The clinically normal, but dry and scaly uninvolved skin of AD patients seems to play a key role in relapses of the dermatitis. The cutaneous barrier function is generally impaired similarly in both non-lesional and lesional skin areas [28,31]. Considering this, it is noteworthy that TP significantly reduced TEWL in uninvolvedappearing skin areas from week 4. Treatment with TP also increased SCH compared to DM and E mostly in uninvolved and mildly affected areas. Furthermore, TP was superior in reducing the OSAAD score compared to the other tested treatments.

In most severity indices, TP stands out relatively to DM and E. Thus, the observations concerning the clinical severity scores demonstrate significant benefits that can be attributed to DS water rather than DS mud.

It is notable that each one of the treatment regimens induced a significant improvement in the severity indices, as detected by total BSA, SCORAD, IGA and PGA (Figures 3(a)-(b), 4(a)-(b)). Regarding IGA scores, E showed a better decrease than TP (Figure 4(a)). Treatment with E also alleviated SCH in severe areas. The beneficial effects of all creams, including E, can be due to the involvement of active ingredients with anti-inflammatory properties, such as Bisabolol, Allantoin and Calendula extract [32]. Since among the treatment groups the efficacy of TP was the highest in most severity scores, it is possible that DS water play a key role regarding the improvement of skin condition. TP contains a higher concentration of DS water than DM and thus enriched with DS minerals. It can be speculated that DS minerals in this concentration might react with the other ingredients in a synergistic manner and thus, enhance the improvement efficacy. However, the action mechanism is unknown and this has to be further investigated.

The beneficial effect of DS water was reported also on aged human keratinocytes in cultures and human skin organ explants. This study demonstrated that the addition of DS water decreased the expression of some aging markers such as p16 and promoted proliferation by KI67. DS water also limited apoptotic damage after UVB irradiation [33].

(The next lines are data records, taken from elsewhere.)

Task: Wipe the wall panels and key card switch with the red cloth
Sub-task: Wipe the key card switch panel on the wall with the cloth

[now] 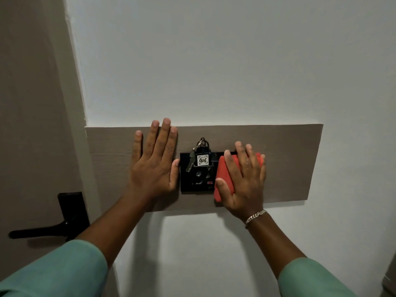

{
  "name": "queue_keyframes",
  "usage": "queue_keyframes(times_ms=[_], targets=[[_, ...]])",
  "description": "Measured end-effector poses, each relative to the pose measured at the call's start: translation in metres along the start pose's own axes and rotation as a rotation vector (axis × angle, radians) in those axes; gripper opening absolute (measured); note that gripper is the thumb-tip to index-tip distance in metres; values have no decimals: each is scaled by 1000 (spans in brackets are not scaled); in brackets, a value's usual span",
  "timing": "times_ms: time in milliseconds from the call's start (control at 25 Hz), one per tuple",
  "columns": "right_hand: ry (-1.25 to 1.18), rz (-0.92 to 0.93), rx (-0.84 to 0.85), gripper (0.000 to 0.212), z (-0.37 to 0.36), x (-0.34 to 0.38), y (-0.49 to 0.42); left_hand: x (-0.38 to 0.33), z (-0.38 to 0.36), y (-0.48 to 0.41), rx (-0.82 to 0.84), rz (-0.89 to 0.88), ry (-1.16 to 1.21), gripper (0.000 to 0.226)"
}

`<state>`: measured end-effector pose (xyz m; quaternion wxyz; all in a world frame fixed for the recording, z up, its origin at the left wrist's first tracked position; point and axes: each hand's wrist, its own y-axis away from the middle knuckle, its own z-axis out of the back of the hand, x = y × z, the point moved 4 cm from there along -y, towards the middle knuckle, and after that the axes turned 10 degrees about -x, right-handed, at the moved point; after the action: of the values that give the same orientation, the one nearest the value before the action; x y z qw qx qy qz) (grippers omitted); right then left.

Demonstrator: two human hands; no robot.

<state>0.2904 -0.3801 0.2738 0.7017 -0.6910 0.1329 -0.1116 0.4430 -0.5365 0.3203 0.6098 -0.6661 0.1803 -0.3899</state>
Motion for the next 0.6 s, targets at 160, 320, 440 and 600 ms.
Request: queue_keyframes(times_ms=[160, 320, 440, 600], targets=[[-67, -285, -117, 58, -6, 13, -20, 0, -1, 1, -6, 3, -2, 72], [-197, 14, -69, 50, 2, -2, -2, 1, -3, 1, -22, 1, 1, 73], [-177, -94, -95, 47, 0, -5, -3, 1, -2, 1, -29, 4, -2, 73], [-238, -175, -158, 41, -2, 9, -12, 1, -2, 1, -28, -1, -3, 72]])
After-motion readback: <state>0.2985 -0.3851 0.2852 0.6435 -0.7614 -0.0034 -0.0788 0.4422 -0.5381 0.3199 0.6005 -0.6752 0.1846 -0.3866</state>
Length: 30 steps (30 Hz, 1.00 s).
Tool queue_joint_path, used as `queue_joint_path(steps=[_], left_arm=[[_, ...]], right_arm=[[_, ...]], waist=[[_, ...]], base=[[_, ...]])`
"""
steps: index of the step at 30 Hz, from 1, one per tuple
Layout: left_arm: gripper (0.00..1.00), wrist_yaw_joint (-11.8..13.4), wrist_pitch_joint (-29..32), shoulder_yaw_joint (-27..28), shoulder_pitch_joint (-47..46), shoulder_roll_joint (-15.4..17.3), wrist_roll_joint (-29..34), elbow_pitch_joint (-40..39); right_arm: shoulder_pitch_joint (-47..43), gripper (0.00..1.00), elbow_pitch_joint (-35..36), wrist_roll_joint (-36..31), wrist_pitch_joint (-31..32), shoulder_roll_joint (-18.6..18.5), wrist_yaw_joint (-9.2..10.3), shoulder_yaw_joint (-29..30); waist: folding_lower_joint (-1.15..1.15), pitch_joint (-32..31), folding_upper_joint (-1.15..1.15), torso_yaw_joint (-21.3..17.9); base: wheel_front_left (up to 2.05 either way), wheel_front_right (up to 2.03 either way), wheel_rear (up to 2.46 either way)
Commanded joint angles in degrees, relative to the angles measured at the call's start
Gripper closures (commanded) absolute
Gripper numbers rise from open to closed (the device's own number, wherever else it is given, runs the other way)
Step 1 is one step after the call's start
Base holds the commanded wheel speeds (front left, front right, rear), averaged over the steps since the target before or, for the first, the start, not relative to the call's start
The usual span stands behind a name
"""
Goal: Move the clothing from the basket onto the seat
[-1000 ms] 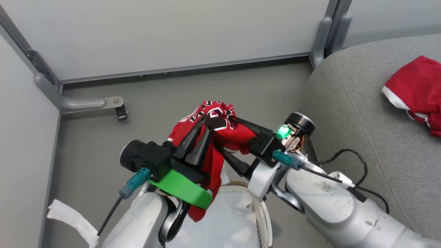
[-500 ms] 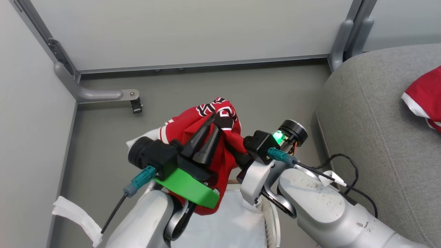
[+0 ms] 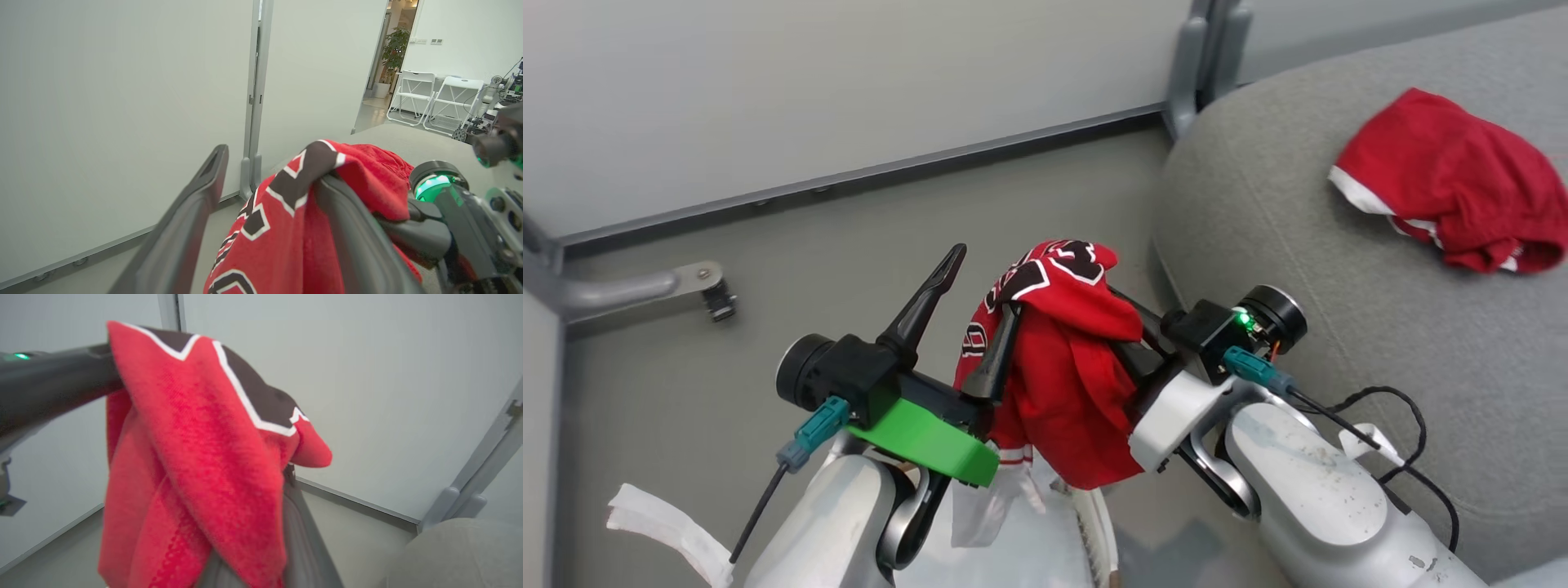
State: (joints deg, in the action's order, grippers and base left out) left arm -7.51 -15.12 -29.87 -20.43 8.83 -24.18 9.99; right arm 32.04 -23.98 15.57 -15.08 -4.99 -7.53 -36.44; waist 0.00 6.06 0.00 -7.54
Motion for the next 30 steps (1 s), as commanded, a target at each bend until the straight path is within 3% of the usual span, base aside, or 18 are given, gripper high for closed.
queue_joint_path(steps=[1, 6, 10, 15, 21, 30], left_arm=[[0.0, 0.0, 0.0, 0.2, 0.3, 0.5, 0.2, 0.1], [0.0, 0.0, 0.0, -0.4, -0.1, 1.3, 0.3, 0.1], [0.0, 0.0, 0.0, -2.8, -1.3, 1.5, -0.4, 0.5], [0.0, 0.0, 0.0, -5.0, -2.5, 2.5, -1.6, 1.4], [0.0, 0.0, 0.0, -4.5, -2.8, 4.7, -2.0, 2.0], [0.0, 0.0, 0.0, -5.2, -4.1, 9.1, -1.9, 0.4]], right_arm=[[-1.2, 1.0, 1.0, -0.5, -0.1, -0.3, 0.08, 1.1], [-3.5, 1.0, 4.1, -1.7, -0.1, -0.4, 0.08, 4.5], [-5.8, 1.0, 6.6, -2.7, -0.1, -0.6, 0.08, 8.9], [-7.3, 1.0, 9.5, -4.2, -0.1, -0.3, 0.08, 14.9], [-0.8, 1.0, 10.9, -7.6, -0.1, -2.9, 0.08, 20.3], [16.5, 1.0, 7.5, -13.9, -0.1, -13.9, 0.08, 33.8]], waist=[[0.0, 2.7, 0.0, -12.8], [0.0, 4.6, 0.0, -21.0], [0.0, 6.1, 0.0, -23.4], [0.0, 7.9, 0.0, -23.8], [0.0, 10.9, 0.0, -23.7], [0.0, 18.0, 0.0, -18.1]], base=[[0.0, 0.0, 0.0], [0.0, 0.0, 0.0], [0.0, 0.0, 0.0], [0.0, 0.0, 0.0], [0.0, 0.0, 0.0], [0.0, 0.0, 0.0]])
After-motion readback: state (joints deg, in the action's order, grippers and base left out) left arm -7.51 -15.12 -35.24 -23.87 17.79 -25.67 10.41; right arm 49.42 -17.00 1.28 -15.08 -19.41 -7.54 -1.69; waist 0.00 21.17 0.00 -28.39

Although DS minerals did not exhibit an added value concerning skin inflammation indices in comparison to non-mineral treatment, laboratory results on skin models support anti-inflammatory potential of both DM [22] and TP (unpublished data). The immune response in AD is Th2-mediated contributing to the high IgE levels [4,5]. Hence, it is possible that objective measurements for inflammation status regarding biochemical markers related to Th2, may demonstrate an improvement following application of DS minerals-containing creams.

In conclusion, we found that AD treatment with TP, which is a DS water enriched body cream, markedly improved its severity scores. TP was more effective than DM and E concerning skin barrier function and skin hydration. Thus, TP can provide a maintenance therapy for AD patients. Further investigations should be employed in order to elucidate the effects of DS minerals containing creams on biochemical markers for inflammation, such as the levels of Th2-cytokines, IgE and eosinofils.